Give the listing again word for word, excluding the pictures it contains.

--- Stored data ---

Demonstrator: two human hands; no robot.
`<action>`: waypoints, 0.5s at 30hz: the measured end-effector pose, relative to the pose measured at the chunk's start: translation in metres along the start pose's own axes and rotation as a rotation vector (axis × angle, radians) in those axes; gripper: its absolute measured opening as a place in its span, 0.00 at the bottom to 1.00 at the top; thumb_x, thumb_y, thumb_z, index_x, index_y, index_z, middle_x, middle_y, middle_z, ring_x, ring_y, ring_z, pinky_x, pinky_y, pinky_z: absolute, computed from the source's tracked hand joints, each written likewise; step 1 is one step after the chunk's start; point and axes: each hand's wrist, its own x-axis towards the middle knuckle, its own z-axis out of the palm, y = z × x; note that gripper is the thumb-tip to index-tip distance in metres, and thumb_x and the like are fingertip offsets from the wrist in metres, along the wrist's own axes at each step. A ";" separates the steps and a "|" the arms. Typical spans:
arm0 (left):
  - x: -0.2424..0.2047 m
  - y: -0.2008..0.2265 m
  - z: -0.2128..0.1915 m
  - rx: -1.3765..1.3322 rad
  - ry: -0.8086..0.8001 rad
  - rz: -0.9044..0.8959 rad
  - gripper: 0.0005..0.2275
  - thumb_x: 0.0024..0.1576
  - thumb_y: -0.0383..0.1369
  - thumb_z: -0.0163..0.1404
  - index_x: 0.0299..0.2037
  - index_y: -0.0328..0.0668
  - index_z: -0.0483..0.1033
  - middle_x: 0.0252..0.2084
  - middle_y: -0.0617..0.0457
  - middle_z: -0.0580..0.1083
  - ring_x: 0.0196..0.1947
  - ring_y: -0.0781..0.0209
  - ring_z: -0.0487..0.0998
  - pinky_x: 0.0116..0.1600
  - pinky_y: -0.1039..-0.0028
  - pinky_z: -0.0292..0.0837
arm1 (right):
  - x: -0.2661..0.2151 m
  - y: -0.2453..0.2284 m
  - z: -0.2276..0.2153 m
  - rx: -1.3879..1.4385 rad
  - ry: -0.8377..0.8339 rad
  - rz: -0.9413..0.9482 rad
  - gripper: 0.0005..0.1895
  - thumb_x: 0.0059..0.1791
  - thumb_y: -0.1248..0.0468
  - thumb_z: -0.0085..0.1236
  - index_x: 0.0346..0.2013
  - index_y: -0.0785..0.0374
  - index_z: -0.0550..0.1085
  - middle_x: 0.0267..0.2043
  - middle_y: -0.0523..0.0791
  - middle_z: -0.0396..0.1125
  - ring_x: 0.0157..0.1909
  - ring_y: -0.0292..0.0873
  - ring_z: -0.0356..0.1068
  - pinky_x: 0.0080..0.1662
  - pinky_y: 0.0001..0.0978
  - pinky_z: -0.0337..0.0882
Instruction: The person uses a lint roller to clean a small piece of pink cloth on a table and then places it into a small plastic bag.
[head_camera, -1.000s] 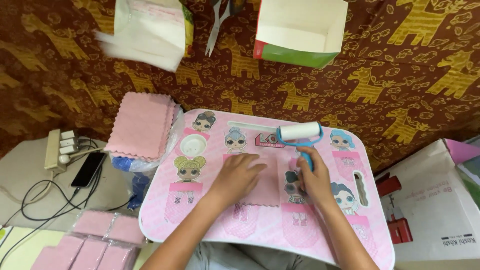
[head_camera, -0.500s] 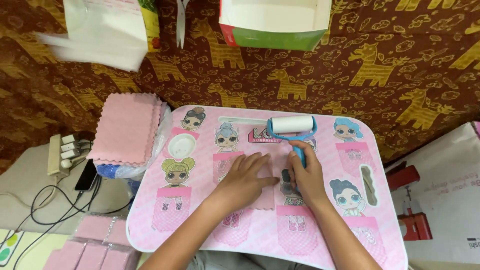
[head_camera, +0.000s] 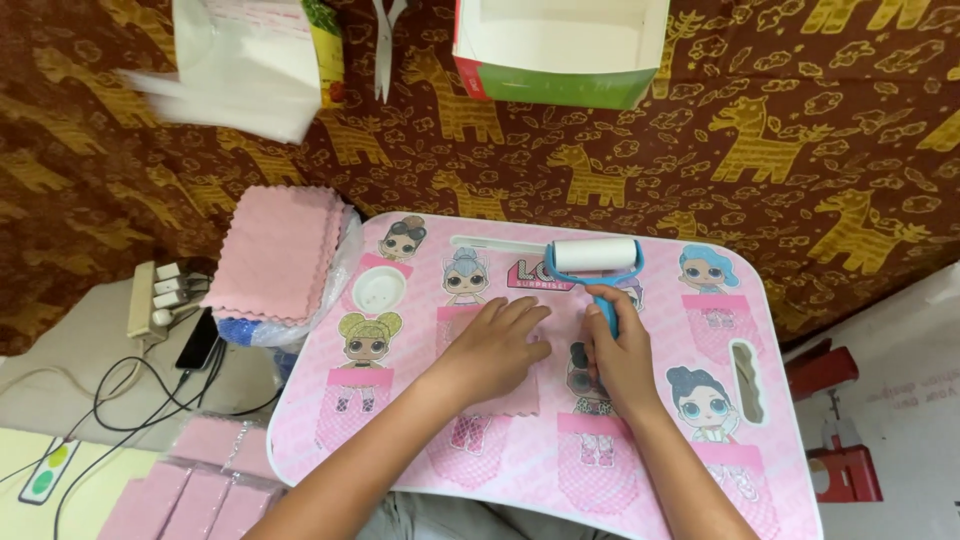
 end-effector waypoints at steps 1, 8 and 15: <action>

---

● Response area
Demonstrator: two human hands; no robot.
`<action>`: waypoints, 0.5s at 30hz: the measured end-effector pose, relative to the pose measured at the chunk's start: translation in metres along the start pose's own axes and rotation as a rotation vector (axis × angle, radians) in those axes; gripper: its absolute measured opening as a place in its span, 0.00 at the bottom to 1.00 at the top; thumb_x, thumb_y, thumb_z, index_x, index_y, index_z, middle_x, middle_y, middle_z, ring_x, ring_y, ring_z, pinky_x, pinky_y, pinky_z: absolute, computed from the source's tracked hand joints, each written likewise; step 1 is one step after the chunk's start; point and axes: each hand's wrist, its own x-axis towards the middle knuckle, its own z-axis out of the palm, y = z × x; note that gripper is the thumb-tip to index-tip distance in metres, and thumb_x and the like are fingertip offsets from the wrist in metres, along the wrist's own axes at each step. A ";" separates the steps and a "|" the arms. Typical spans:
arm0 (left):
  - x: -0.2424..0.2047 m
  - y: -0.2008..0.2265 m
  - z: -0.2128..0.1915 m
  - rx: -1.3765..1.3322 rad
  - ry: -0.8086..0.8001 rad
  - rz: -0.9044..0.8959 rad
  - gripper: 0.0005..0.2275
  - thumb_x: 0.0024..0.1576
  - thumb_y: -0.0383..0.1369
  - thumb_z: -0.0163..0.1404
  - index_x: 0.0299..0.2037
  - index_y: -0.0328..0.0668
  - index_z: -0.0483..0.1033
  - middle_x: 0.0252..0.2084
  - middle_y: -0.0617..0.0457
  - middle_z: -0.0580..0.1083
  - ring_x: 0.0196..0.1947
  - ring_y: -0.0781..0.0209
  - ring_z: -0.0487..0.0998
  - pinky_x: 0.0116..0.1600
  - pinky_y: -0.1039..-0.0028
  - pinky_z: -0.0292..0.0837
arm1 (right):
  - x: -0.2661..0.2151 m
  - y: -0.2453..0.2284 m
  - z: -0.2276..0.2153 m
  - rx: -1.3879..1.4385 rad
  - ry: -0.8377..0.8339 rad
  - rz: -0.9413..0.9482 rad
  - gripper: 0.0005..0.1895
  - thumb_x: 0.0059..0.1791
  - thumb_y: -0.1248..0.0468
  - thumb_z: -0.0085..0.1236
  - index_x: 0.0346..0.2013
  - index_y: -0.0785..0.0374
  - index_z: -0.0550..0.1085
  - middle_x: 0.0267..0.2043
  - middle_y: -0.0523..0.0791
  - middle_z: -0.0396..0.1125
  - ring_x: 0.0157..0.1909
  - ring_y: -0.0292..0.0873
  - ring_z: -0.0356..0.1068
  - pinky_x: 0.0080..0.1662
  - pinky_y: 0.0001..0.0978
  - pinky_z: -0.0337..0.0882
Instruction: The person uses a lint roller to clean a small piece of pink cloth on a table and then places it into a small plastic bag.
[head_camera, -1.000s] 
[head_camera, -0.500s] 
[head_camera, +0.000s] 
 end-effector waypoints at steps 1, 8 and 15: <action>

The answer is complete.